The head of Portuguese energy company Galp Energia, who previously served as a longtime executive at Shell, made an urgent plea on Tuesday evening for oil and gas companies and other parties to step up efforts to make the energy transition needed to tackle climate change.
“To get to [a warming of] 1.5 degrees, we have to decarbonise by 15% a year,” said Andy Brown, chief executive of Galp, referring to a goal of the Paris climate agreement to cap rising global temperatures.
“We are at about 1.4% a year,” he said of the decarbonisation level. Therefore, “the urgency is intense”, he warned at the Rio Oil & Gas 2022 conference.
Brown, the former head of upstream at Shell, called for oil and gas companies to do more. “We have fundamentally underinvested in renewables,” he said.
Supply-chain mismanagement
Other major problems he highlighted include not properly managing supply chains and not sufficiently backing rare earth minerals, which are key to energy alternatives.
For example, “We’ll need to double the copper we have today by 2025,” he said. “We’re almost too late.”
Brown touted an agreement his company reached with Northvolt last December to build a lithium conversion plant in Portugal.

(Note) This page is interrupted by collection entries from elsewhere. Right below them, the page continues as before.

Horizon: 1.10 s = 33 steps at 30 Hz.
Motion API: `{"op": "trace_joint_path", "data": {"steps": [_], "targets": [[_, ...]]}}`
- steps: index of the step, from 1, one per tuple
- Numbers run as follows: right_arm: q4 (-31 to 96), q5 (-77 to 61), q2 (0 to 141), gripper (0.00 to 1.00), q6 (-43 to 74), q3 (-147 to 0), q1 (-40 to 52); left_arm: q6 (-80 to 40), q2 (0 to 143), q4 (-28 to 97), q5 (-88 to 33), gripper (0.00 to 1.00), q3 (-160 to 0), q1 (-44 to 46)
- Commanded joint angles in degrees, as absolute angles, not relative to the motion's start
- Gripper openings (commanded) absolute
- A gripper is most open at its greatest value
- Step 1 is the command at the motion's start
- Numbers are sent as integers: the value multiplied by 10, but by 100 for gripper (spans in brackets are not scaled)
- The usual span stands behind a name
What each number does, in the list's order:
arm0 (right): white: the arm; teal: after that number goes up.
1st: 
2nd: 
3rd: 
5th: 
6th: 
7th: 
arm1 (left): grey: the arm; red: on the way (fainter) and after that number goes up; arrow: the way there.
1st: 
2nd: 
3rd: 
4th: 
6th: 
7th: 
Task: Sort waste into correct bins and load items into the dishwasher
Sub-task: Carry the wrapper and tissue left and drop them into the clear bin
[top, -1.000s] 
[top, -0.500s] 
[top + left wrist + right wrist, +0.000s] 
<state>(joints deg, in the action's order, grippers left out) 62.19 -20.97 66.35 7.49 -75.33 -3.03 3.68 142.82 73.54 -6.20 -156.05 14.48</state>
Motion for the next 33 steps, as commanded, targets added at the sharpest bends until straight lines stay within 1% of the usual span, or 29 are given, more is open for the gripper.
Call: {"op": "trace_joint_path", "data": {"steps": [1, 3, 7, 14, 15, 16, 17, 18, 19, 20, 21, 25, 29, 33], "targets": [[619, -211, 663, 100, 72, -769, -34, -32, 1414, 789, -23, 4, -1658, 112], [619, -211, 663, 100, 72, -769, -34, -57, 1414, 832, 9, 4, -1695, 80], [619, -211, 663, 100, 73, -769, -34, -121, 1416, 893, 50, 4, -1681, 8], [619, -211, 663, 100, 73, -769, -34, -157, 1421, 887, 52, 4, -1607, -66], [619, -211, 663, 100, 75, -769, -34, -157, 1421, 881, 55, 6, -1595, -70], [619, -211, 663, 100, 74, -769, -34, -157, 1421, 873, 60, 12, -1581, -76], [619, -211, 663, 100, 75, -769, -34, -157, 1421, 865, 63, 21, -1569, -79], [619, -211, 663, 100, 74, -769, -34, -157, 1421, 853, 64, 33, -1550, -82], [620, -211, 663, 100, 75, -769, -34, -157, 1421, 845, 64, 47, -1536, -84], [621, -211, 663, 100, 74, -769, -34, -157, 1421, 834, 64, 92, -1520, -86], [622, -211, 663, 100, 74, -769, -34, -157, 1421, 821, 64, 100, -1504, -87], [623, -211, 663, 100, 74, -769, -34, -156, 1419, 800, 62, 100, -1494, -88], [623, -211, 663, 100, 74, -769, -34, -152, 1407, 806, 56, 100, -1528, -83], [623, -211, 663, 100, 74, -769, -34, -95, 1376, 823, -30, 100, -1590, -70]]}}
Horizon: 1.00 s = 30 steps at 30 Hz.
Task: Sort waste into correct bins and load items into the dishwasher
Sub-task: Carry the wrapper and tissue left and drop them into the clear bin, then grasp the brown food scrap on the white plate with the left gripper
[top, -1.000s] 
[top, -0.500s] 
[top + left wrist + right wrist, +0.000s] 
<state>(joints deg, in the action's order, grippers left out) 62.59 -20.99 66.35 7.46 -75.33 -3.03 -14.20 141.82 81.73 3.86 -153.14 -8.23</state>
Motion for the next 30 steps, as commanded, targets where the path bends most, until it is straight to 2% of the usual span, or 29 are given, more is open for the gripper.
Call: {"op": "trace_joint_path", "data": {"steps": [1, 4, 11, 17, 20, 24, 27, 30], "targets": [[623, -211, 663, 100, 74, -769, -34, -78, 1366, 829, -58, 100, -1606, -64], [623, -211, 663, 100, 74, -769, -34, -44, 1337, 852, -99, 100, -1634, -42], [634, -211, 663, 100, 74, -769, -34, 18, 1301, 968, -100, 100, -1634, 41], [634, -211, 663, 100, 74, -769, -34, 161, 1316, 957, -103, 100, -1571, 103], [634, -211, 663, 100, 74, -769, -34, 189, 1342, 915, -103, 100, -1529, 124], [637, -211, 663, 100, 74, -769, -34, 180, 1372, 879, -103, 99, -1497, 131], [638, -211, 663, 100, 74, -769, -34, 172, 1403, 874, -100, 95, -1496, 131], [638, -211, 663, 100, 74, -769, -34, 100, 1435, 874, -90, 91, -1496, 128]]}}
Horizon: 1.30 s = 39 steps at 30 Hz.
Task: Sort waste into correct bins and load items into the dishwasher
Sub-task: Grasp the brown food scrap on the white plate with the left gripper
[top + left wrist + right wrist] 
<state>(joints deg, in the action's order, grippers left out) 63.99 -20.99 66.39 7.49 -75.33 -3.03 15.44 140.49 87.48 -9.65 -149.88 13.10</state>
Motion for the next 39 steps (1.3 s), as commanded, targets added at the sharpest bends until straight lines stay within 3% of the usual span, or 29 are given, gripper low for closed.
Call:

They expect operations to start by year-end 2025 and to commence commercial operations in 2026, according to a company press release in April. The plant forecast having an initial lithium annual production capacity between 28,000 and 35,000 tons of battery-grade lithium hydroxide.
“There’s no lithium hydroxide conversion in Europe anywhere,” he warned. “It’s all in China.”
The plant estimates it will produce 50 gigawatt-hours of battery production per year, enough for more than 700,000 electric vehicles.
Brown observed, “There’s been a lot of doubt whether oil companies can work with renewables.”
But he said he thinks, “we will meet in the middle.”
He told his industry peers that renewables are “at the core of what our future is and what a lot of international oil companies' is.”
At the same time, he made a plea to reduce criticism of the oil and gas industry, saying that was counterproductive, and they are needed to make the energy transition a success.
“We’re compounding the issue by demonising oil and gas,” he said.
'The moment for hydrogen'
“Galp is going through a very massive transition,” and spending half of its capital on renewable energy products, Brown said.
That includes launching a 100-megawatt initiative in green hydrogen in Portugal next year.
“I think this is the moment for hydrogen,” he said. He expects heavy transport vehicles to be the first adopters and then airlines. Then it’ll move into the industrial sector.
While he acknowledged much remains unproven about clean hydrogen, he said, “Companies will have to take bold risks.”
He also called for governments to do more; for example, “to provide incentives to give a safety net.”
Brown said he thinks Brazil will play a key role in the energy transition.
“It’s really contributing very positively to the energy mix in the world,” he noted. “But it’s just starting.”
Brazil represents more than 50% of Galp’s revenue and its oil production in the country will grow by 30% by 2025. That is even though it has had setbacks in the country.
Brazil has the cheapest energy in the world, he said. “This is an opportunity for Brazil to take a major role.”